## Required action
Every entry that follows should be written out again exactly.

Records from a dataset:
= Beginning of Section =

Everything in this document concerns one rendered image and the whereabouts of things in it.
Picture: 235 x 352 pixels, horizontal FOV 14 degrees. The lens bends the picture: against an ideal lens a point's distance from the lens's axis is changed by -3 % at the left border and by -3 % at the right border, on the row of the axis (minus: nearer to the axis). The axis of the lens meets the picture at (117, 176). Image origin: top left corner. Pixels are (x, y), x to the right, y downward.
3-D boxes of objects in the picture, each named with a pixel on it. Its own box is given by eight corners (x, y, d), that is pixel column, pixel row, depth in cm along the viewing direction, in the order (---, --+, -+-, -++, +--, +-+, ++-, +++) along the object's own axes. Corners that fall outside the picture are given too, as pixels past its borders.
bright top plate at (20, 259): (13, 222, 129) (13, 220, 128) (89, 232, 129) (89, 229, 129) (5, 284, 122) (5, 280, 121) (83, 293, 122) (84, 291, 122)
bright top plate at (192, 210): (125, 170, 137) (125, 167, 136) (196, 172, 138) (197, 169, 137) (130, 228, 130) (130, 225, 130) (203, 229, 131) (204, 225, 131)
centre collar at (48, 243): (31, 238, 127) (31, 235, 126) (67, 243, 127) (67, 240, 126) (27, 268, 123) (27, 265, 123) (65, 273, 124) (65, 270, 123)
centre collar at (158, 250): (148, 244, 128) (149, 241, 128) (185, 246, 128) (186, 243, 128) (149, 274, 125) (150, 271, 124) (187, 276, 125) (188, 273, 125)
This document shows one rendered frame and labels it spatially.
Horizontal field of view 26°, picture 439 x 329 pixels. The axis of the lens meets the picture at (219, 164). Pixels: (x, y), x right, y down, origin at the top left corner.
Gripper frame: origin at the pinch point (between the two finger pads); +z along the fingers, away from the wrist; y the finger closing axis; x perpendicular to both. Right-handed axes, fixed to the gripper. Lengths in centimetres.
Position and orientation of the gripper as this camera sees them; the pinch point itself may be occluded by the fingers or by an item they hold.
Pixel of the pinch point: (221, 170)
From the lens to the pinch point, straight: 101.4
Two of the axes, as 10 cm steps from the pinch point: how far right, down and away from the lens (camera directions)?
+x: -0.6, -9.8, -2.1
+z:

= End of Section =

## Response for this exercise
Everything in this document concerns one rendered image and the whereabouts of things in it.
Picture: 235 x 352 pixels, horizontal FOV 14 degrees. The lens bends the picture: against an ideal lens a point's distance from the lens's axis is changed by -3 % at the left border and by -3 % at the right border, on the row of the axis (minus: nearer to the axis). The axis of the lens meets the picture at (117, 176). Image origin: top left corner. Pixels are (x, y), x to the right, y downward.
3-D boxes of objects in the picture, each named with a pixel on it. Its own box is given by eight corners (x, y, d), that is pixel column, pixel row, depth in cm along the viewing direction, in the order (---, --+, -+-, -++, +--, +-+, ++-, +++) along the object's own axes. Corners that fall outside the picture are given too, as pixels past its borders.
bright top plate at (20, 259): (13, 222, 129) (13, 220, 128) (89, 232, 129) (89, 229, 129) (5, 284, 122) (5, 280, 121) (83, 293, 122) (84, 291, 122)
bright top plate at (192, 210): (125, 170, 137) (125, 167, 136) (196, 172, 138) (197, 169, 137) (130, 228, 130) (130, 225, 130) (203, 229, 131) (204, 225, 131)
centre collar at (48, 243): (31, 238, 127) (31, 235, 126) (67, 243, 127) (67, 240, 126) (27, 268, 123) (27, 265, 123) (65, 273, 124) (65, 270, 123)
centre collar at (158, 250): (148, 244, 128) (149, 241, 128) (185, 246, 128) (186, 243, 128) (149, 274, 125) (150, 271, 124) (187, 276, 125) (188, 273, 125)
This document shows one rendered frame and labels it spatially.
Horizontal field of view 26°, picture 439 x 329 pixels. The axis of the lens meets the picture at (219, 164). Pixels: (x, y), x right, y down, origin at the top left corner.
Gripper frame: origin at the pinch point (between the two finger pads); +z along the fingers, away from the wrist; y the finger closing axis; x perpendicular to both. Right-handed axes, fixed to the gripper. Lengths in centimetres.
Position and orientation of the gripper as this camera sees them; the pinch point itself may be occluded by the fingers or by an item they hold.
Pixel of the pinch point: (221, 170)
From the lens to the pinch point, straight: 101.4
Two of the axes, as 10 cm steps from the pinch point: how far right, down and away from the lens (camera directions)?
+x: -0.6, -9.8, -2.1
+z:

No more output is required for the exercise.